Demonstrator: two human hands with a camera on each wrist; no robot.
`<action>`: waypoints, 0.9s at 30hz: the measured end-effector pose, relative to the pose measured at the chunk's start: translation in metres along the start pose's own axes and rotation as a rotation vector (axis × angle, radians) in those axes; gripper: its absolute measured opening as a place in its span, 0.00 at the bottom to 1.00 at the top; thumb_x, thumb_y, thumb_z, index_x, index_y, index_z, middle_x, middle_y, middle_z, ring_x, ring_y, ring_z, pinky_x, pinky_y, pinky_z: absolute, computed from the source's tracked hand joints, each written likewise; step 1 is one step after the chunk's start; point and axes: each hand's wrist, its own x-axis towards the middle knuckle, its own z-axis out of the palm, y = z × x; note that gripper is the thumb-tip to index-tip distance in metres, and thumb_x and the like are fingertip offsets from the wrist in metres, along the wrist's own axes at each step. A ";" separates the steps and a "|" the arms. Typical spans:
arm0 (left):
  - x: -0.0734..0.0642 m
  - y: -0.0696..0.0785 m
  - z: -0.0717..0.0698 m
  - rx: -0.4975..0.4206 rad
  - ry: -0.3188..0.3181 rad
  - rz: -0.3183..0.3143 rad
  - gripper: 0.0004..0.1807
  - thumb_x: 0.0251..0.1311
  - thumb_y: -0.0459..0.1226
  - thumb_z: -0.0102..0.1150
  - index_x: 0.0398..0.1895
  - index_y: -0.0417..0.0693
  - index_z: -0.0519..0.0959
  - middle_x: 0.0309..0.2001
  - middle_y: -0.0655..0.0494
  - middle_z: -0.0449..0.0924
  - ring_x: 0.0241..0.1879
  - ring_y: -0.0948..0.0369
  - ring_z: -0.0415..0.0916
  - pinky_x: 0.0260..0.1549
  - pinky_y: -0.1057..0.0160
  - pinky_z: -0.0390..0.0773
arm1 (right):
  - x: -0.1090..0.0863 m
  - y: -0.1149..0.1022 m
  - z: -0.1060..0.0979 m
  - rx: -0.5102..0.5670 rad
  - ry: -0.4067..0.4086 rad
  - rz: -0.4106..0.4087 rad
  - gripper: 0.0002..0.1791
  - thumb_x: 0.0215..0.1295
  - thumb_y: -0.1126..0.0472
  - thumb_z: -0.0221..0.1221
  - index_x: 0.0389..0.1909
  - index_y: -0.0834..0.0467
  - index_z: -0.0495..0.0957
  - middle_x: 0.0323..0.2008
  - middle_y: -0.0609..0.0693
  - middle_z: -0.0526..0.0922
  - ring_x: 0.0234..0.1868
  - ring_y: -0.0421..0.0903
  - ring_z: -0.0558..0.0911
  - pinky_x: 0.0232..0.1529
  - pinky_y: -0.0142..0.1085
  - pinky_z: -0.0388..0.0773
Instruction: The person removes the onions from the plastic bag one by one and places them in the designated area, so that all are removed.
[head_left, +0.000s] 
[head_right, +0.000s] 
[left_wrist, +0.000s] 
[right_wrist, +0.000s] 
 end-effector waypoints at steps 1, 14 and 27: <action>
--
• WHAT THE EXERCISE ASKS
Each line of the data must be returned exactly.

• WRITTEN RESPONSE
Demonstrator: two human hands with a camera on each wrist; no robot.
`<action>`: waypoints, 0.9s at 30hz: the measured end-effector pose, relative to the pose measured at the chunk's start: translation in metres along the start pose's own axes and rotation as a rotation vector (axis × angle, radians) in those axes; gripper: its absolute measured opening as a place in its span, 0.00 at the bottom to 1.00 at the top; thumb_x, thumb_y, thumb_z, index_x, index_y, index_z, middle_x, middle_y, middle_z, ring_x, ring_y, ring_z, pinky_x, pinky_y, pinky_z: absolute, computed from the source's tracked hand joints, each written likewise; step 1 is one step after the chunk's start; point and axes: each hand's wrist, its own x-axis towards the middle knuckle, its own z-axis out of the palm, y = z × x; note that gripper is the thumb-tip to index-tip distance in metres, and thumb_x and the like are fingertip offsets from the wrist in metres, along the wrist's own axes at each step. A ";" separates the steps and a "|" the arms. Typical spans:
arm0 (left):
  - x: -0.0734..0.0642 m
  - y: -0.0696..0.0785 m
  - z: -0.0717..0.0698 m
  - rx: -0.4975..0.4206 rad
  - ry: -0.3188..0.3181 rad
  - rz: -0.3183..0.3143 rad
  - gripper: 0.0004..0.1807
  - thumb_x: 0.0251..0.1311
  - thumb_y: -0.0459..0.1226
  - thumb_z: -0.0102..0.1150
  - index_x: 0.0398..0.1895
  - index_y: -0.0417..0.0693
  - index_z: -0.0519..0.0959
  - middle_x: 0.0309..0.2001
  - middle_y: -0.0655..0.0494
  - middle_z: -0.0449..0.0924
  - ring_x: 0.0241..0.1879
  - ring_y: -0.0948..0.0369
  - ring_z: -0.0415..0.0916
  - pinky_x: 0.0260..0.1549
  - pinky_y: -0.1057..0.0160
  - pinky_z: -0.0390..0.0773
arm1 (right):
  - x: -0.1090..0.0863 m
  - y: -0.1149..0.1022 m
  - z: -0.1060..0.0979 m
  - rx: -0.5102..0.5670 rad
  - ry: -0.4067..0.4086 rad
  - rz: -0.4106..0.4087 rad
  - gripper: 0.0002..0.1791
  - thumb_x: 0.0215..0.1295
  - thumb_y: -0.1126..0.0472
  - thumb_z: -0.0221..0.1221
  - index_x: 0.0389..0.1909
  - index_y: -0.0834..0.0467
  - index_z: -0.0495..0.0957
  - middle_x: 0.0323..0.2008
  - middle_y: -0.0609..0.0693
  - middle_z: -0.0526..0.0922
  - ring_x: 0.0234..0.1868
  - ring_y: -0.0421..0.0903
  - ring_z: -0.0558..0.0911
  - pinky_x: 0.0232..0.1529
  - pinky_y: -0.0142..0.1085
  - pinky_z: -0.0388..0.0773
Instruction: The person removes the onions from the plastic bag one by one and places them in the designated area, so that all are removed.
[head_left, +0.000s] 
[head_right, +0.000s] 
[left_wrist, +0.000s] 
[right_wrist, +0.000s] 
 end-effector waypoints at steps 1, 14 and 27: <action>

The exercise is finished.